I would love, I guess, to pretend that I spend literally no time on the Reddit dot com site and instead spend my time like reading literary criticism or searching through vegan recipe sites or something worthwhile. But I probably look at reddit for, at most, like twenty to thirty minutes per day, the majority of which, coincidentally, come while I am shitting.
For the life of me, I wish I could remember the name of the video where a guy posts the same painting twice on Reddit, crediting himself once and crediting his uncle once, and with the painting credited to his uncle vastly outperforming the one credited to himself.
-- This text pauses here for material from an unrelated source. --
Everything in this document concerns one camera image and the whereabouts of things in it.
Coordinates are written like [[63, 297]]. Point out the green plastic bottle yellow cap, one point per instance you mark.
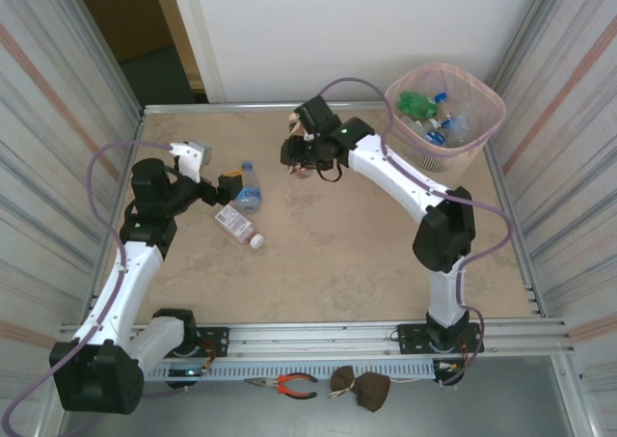
[[414, 104]]

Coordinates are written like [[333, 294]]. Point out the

I’d link to it but I’ve completely forgotten where it came from, and I’m hoping that it was from a normal youtube person and not one of the guys whose job is to laugh at kids all the time. If it’s from a video from like the H3 guy or one of them other big youtube guys, then please disregard this paragraph and pretend I fabricated that memory and I’ve never seen a youtube guy with more than like 120K subscribers
Oh, fuck, it was this guy. If you all don’t respect me anymore then that’s totally fine. I wouldn’t respect a guy who watched a video of a dude yelling about instagram models and took anything away from it. (I doubt that most of you respect me to begin with, but that’s beside the point)
Anyway Reddit posts some recommended boards at the beginning of each day and you’re forced to consider them when you read the site during your shits. Over the past two days, I’ve been forced to consider two subreddits – “WhyWereTheyFilming” and “untrustworthypoptarts” Both of these boards are focused upon calling out or shaming those who set things – images or videos – up and then post them on Reddit.
There’s an implication that anything posted on Reddit is serendipitous, or, at the least, not one’s original creation. Those who post on “mildlyinteresting”, one of Reddit’s most popular boards, expect to see images of thingsĀ found, not so much things created. I understand, it’s a site built on aggregation, not on creation. But there’s a dissonance in this disdain, Reddit wants product but they don’t want it from those who produce.
Part of this is just frustration from one of those producers, and I’m well aware of the stereotype that bloggers, video makers, podcasters who share their works on forums based around those functions don’t actually read, watch, or listen to the others on those forums. Particularly RetroTube, where I’ve posted in the past and where many-a video goes up with zero up or downvotes, zero comments, and probably as many viewers.
It’s a grind.
I understand it, though. When there’s an unspoken agreement that something found is better than something made, intentionally trying to fake serendipity – especially for the gain of something as valueless as Reddit Karma – is frustrating. It’s not as frustrating to me as phrases like “Cake Day” or “ELI5” but it’s still frustrating. About seven years ago, I would’ve sworn never to use Reddit because of the many incredibly unsavory boards, the men’s rights, the red pills, etc, but once i found out that there’s about one (1) community where MLS fans live, I joined, and I’ve had some good experiences and learned some stuff along the way.